**Required work**
Give an exact copy of the data that follows, but none of its pictures.

**The data**
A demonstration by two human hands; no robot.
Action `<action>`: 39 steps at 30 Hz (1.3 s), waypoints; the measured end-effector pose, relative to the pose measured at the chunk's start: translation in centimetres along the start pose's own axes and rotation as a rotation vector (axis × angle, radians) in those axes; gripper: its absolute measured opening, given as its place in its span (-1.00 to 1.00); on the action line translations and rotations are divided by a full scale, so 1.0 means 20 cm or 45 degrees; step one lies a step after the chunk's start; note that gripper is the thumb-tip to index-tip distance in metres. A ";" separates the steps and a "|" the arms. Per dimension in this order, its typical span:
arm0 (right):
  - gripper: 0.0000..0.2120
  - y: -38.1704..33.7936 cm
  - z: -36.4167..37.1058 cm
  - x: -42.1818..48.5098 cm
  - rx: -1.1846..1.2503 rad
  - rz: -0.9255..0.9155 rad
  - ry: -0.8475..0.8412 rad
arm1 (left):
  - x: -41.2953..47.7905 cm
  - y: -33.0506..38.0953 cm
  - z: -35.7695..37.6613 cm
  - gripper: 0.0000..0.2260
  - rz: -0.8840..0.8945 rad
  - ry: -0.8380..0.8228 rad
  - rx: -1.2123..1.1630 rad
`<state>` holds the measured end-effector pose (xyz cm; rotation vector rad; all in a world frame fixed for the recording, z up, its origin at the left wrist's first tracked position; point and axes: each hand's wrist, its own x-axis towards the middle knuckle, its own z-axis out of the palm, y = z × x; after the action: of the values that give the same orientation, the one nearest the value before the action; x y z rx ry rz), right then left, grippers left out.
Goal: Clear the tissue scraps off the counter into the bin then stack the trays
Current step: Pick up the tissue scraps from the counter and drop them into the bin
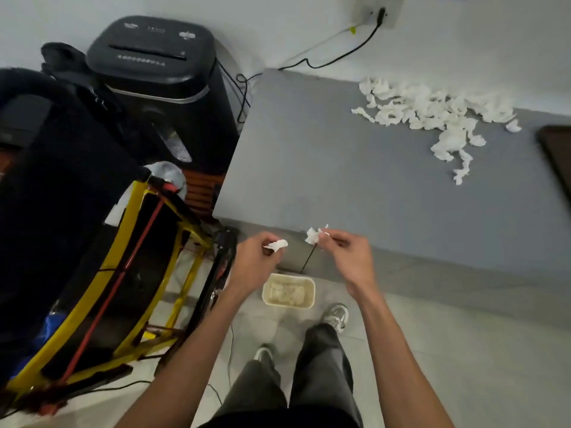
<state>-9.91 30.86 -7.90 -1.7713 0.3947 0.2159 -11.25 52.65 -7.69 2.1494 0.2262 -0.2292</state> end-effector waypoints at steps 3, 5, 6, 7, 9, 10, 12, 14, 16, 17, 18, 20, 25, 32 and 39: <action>-0.92 0.13 -0.01 -0.20 0.088 0.039 0.051 | -0.16 -0.11 0.03 -0.89 -0.038 -0.007 0.011; -0.90 0.24 -0.03 -0.30 0.107 0.086 0.084 | -0.24 -0.20 0.07 -0.87 -0.071 -0.028 0.001; -0.91 0.30 -0.04 -0.33 0.112 0.113 0.100 | -0.27 -0.25 0.09 -0.85 -0.087 -0.032 0.010; -0.91 0.37 -0.04 -0.36 0.111 0.142 0.119 | -0.30 -0.31 0.12 -0.84 -0.106 -0.033 0.042; -0.93 0.53 -0.03 -0.39 0.086 0.185 0.147 | -0.34 -0.43 0.18 -0.85 -0.162 -0.040 0.096; -0.93 0.62 -0.02 -0.39 0.081 0.196 0.160 | -0.35 -0.51 0.23 -0.87 -0.182 -0.036 0.116; -0.91 0.83 0.02 -0.36 0.055 0.212 0.191 | -0.34 -0.70 0.35 -0.90 -0.211 -0.034 0.118; -0.87 1.05 0.07 -0.30 -0.022 0.208 0.200 | -0.32 -0.92 0.49 -0.95 -0.235 -0.046 0.130; -0.83 1.29 0.15 -0.22 -0.102 0.205 0.174 | -0.28 -1.11 0.64 -0.94 -0.242 -0.067 0.171; -0.80 1.41 0.18 -0.18 -0.139 0.202 0.156 | -0.24 -1.20 0.71 -0.91 -0.238 -0.074 0.202; -0.78 1.52 0.22 -0.13 -0.184 0.207 0.142 | -0.21 -1.28 0.78 -0.87 -0.230 -0.078 0.233; -0.79 1.75 0.31 -0.01 -0.322 0.175 0.125 | -0.11 -1.46 0.92 -0.84 -0.227 -0.079 0.337; -0.80 2.21 0.51 0.32 -0.784 0.087 0.024 | 0.18 -1.81 1.24 -0.84 -0.162 -0.182 0.571; -0.74 2.69 0.77 0.79 -1.339 -0.097 -0.356 | 0.55 -2.24 1.61 -0.77 -0.035 -0.476 0.956; -0.69 3.01 0.98 1.09 -1.824 -0.230 -0.634 | 0.79 -2.57 1.97 -0.69 -0.011 -0.669 1.185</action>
<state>-11.12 34.76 -74.80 -2.9834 -0.4357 0.9539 -11.86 49.25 -74.24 2.8767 -0.2303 -1.0524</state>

**Solution to this task**
A demonstration by two human hands; no robot.
Action `<action>`: 39 steps at 30 Hz (1.3 s), waypoints; the measured end-effector pose, relative to the pose measured at the chunk's start: translation in centimetres along the start pose's own axes and rotation as a rotation vector (axis × angle, radians) in those axes; gripper: its absolute measured opening, given as its place in its span (-1.00 to 1.00); on the action line translations and rotations are divided by a full scale, so 1.0 means 20 cm or 45 degrees; step one lies a step after the chunk's start; note that gripper is the thumb-tip to index-tip distance in metres. A ";" separates the steps and a "|" the arms. Per dimension in this order, its typical span:
arm0 (right):
  - gripper: 0.0000..0.2120
  - y: -38.1704..33.7936 cm
  - z: -36.4167..37.1058 cm
  - x: -42.1818..48.5098 cm
  - rx: -1.1846..1.2503 rad
  - rz: -0.9255..0.9155 rad
  - ry: -0.8475..0.8412 rad
arm1 (left):
  - x: -41.2953..47.7905 cm
  - y: -33.0506..38.0953 cm
  - z: -35.7695..37.6613 cm
  - gripper: 0.0000..0.2260
  - rz: -0.8840..0.8945 rad
  - ry: -0.8380..0.8228 rad
  - rx: -1.2123..1.1630 rad
`<state>` holds the measured end-effector pose (xyz cm; rotation vector rad; all in a world frame fixed for the recording, z up, its origin at the left wrist's first tracked position; point and axes: each hand's wrist, its own x-axis towards the middle knuckle, its own z-axis out of the palm, y = z × x; after the action: of the values that give the same orientation, the one nearest the value before the action; x y z rx ry rz), right then left, grippers left out.
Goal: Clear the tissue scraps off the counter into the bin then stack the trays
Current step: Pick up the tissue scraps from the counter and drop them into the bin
<state>-9.91 30.86 -7.90 -1.7713 0.3947 0.2159 -11.25 52.65 -7.69 2.1494 0.2262 -0.2292</state> end-effector waypoints at steps 3, 5, 6, 7, 9, 10, 12, 14, 16, 17, 18, 20, 25, 32 and 39: <action>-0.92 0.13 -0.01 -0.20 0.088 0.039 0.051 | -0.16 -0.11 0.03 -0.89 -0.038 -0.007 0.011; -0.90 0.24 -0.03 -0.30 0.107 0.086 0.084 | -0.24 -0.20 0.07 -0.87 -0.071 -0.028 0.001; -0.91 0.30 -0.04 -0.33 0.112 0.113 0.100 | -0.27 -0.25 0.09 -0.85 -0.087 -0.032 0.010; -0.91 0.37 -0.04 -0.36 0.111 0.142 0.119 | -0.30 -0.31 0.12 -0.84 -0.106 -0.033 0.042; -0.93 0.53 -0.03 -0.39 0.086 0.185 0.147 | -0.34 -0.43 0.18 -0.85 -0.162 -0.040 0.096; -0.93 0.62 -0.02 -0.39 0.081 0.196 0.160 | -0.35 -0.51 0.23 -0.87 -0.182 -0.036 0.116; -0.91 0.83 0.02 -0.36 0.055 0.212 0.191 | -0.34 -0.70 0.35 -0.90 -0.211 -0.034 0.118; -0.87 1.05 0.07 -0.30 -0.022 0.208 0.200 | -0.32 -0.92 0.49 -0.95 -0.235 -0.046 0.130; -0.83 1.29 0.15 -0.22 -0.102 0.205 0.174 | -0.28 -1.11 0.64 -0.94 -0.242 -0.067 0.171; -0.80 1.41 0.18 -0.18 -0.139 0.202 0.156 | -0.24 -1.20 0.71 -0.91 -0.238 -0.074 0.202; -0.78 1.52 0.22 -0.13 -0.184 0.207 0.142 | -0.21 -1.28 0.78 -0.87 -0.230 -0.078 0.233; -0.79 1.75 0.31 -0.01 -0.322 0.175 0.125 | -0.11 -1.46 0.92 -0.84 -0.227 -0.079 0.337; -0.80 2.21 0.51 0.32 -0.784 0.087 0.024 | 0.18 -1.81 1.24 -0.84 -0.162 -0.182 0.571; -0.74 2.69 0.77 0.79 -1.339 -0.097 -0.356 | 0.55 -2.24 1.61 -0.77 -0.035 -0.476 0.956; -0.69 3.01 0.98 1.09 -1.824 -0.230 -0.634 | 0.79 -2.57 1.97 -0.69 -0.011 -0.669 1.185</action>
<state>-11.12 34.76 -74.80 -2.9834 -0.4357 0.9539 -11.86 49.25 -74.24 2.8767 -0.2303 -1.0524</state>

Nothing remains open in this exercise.